The answer is a stretch of the material below, returned exactly: the line containing "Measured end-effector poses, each", the line containing "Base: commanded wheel", and all lines between.

◆ ◆ ◆ ◆

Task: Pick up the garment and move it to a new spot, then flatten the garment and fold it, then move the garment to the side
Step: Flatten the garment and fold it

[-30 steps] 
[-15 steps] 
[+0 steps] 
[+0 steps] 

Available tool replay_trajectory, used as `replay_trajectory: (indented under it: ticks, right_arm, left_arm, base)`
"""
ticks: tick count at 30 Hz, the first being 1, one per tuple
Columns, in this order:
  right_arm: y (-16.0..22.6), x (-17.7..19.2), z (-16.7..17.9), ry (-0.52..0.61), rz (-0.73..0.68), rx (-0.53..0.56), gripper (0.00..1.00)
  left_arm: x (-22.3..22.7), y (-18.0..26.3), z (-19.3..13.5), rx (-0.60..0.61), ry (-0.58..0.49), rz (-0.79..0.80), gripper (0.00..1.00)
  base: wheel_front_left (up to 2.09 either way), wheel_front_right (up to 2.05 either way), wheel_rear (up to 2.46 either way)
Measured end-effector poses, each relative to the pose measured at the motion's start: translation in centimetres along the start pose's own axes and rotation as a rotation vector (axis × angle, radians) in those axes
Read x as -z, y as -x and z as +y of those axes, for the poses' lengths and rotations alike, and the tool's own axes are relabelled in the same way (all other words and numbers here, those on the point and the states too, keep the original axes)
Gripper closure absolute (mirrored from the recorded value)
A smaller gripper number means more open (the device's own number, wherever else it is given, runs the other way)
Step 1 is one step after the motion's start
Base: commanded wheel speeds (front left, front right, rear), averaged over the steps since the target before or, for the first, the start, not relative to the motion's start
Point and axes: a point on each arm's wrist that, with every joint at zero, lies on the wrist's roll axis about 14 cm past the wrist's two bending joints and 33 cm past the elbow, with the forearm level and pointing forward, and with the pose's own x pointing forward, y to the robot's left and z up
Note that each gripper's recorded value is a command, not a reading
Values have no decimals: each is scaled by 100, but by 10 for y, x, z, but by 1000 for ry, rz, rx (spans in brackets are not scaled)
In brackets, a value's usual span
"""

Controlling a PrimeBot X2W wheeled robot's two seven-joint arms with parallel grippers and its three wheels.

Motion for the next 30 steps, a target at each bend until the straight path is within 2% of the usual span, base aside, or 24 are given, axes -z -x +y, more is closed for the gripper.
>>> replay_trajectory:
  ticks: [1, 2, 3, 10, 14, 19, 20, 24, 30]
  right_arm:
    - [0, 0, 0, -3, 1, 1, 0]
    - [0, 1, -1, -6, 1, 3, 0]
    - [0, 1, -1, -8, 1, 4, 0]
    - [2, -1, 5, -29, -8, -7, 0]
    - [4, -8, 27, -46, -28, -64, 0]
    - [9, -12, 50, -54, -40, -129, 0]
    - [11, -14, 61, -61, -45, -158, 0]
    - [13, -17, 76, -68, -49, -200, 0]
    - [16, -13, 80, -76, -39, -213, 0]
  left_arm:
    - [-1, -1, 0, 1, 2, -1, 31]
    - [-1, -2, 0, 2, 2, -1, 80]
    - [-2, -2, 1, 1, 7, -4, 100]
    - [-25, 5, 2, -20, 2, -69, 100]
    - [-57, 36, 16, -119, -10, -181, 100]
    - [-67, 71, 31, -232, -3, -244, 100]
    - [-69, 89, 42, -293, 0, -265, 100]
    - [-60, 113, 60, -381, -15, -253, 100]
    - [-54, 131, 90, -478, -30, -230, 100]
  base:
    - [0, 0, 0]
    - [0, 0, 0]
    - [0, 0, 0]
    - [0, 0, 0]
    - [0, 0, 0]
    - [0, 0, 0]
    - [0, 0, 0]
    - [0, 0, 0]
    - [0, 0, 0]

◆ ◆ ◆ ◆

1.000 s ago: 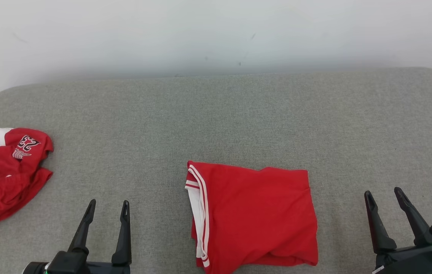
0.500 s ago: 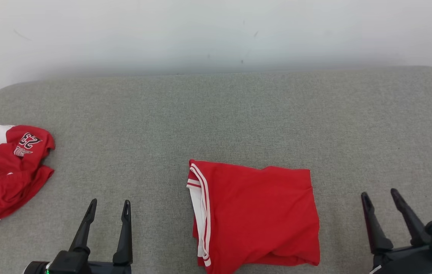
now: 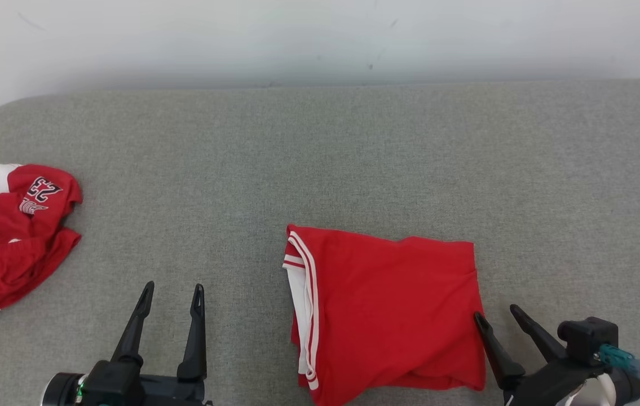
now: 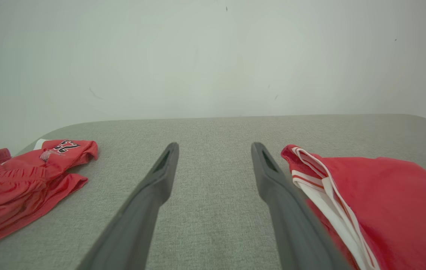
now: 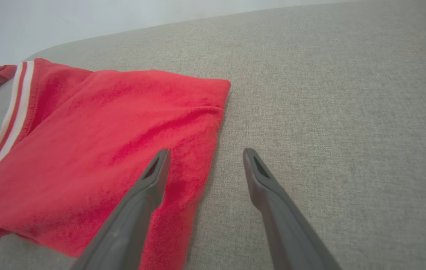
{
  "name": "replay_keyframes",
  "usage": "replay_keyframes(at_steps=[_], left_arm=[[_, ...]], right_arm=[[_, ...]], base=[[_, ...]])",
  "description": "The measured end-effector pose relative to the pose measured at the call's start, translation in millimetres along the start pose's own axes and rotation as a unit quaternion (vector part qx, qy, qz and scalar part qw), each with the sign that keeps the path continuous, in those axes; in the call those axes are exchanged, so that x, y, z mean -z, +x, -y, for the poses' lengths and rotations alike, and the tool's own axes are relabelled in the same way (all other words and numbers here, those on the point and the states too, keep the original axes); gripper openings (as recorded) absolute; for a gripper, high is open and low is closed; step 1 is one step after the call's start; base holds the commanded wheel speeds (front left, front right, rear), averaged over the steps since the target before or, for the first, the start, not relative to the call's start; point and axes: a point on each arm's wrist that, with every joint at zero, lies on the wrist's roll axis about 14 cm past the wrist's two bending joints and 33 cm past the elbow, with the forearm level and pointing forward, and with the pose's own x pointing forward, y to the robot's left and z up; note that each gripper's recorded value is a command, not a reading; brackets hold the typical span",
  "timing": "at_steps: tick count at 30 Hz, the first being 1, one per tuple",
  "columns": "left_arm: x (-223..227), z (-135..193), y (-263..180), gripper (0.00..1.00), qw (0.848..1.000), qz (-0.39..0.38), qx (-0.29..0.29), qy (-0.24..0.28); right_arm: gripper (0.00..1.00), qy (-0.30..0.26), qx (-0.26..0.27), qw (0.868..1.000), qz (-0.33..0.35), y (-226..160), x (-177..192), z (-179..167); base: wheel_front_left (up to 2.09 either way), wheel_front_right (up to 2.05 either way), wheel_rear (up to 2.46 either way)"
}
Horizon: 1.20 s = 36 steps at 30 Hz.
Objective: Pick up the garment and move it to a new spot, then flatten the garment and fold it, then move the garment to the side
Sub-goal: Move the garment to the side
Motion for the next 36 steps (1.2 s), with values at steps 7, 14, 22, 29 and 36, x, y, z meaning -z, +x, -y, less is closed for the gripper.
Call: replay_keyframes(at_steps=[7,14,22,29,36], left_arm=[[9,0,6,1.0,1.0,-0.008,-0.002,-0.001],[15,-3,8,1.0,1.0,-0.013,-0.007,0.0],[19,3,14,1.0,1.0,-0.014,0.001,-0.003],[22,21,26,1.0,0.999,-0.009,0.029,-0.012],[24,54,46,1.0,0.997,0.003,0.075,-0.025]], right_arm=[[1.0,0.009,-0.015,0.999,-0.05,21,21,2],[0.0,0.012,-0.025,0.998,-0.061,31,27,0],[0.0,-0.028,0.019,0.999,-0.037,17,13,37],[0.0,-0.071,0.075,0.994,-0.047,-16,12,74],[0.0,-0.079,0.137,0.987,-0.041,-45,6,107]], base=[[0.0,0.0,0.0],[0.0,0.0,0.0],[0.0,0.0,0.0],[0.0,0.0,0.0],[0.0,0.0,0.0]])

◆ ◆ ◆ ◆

• **Task response**
Measured end-effector poses, each relative to the pose measured at the motion's start: translation in centimetres along the start pose's own axes and rotation as a rotation vector (axis × angle, radians) in those axes
Read x as -z, y as -x and z as +y of those axes, for the poses' lengths and rotations alike, and the tool's own axes are relabelled in the same way (all other words and numbers here, those on the point and the states too, keep the original axes)
Gripper closure absolute (mirrored from the recorded value)
A smaller gripper number means more open (the device's own number, wherever else it is given, runs the other way)
Step 1 is one step after the motion's start
Base: commanded wheel speeds (front left, front right, rear), averaged over the steps since the target before or, for the first, the start, not relative to the motion's start

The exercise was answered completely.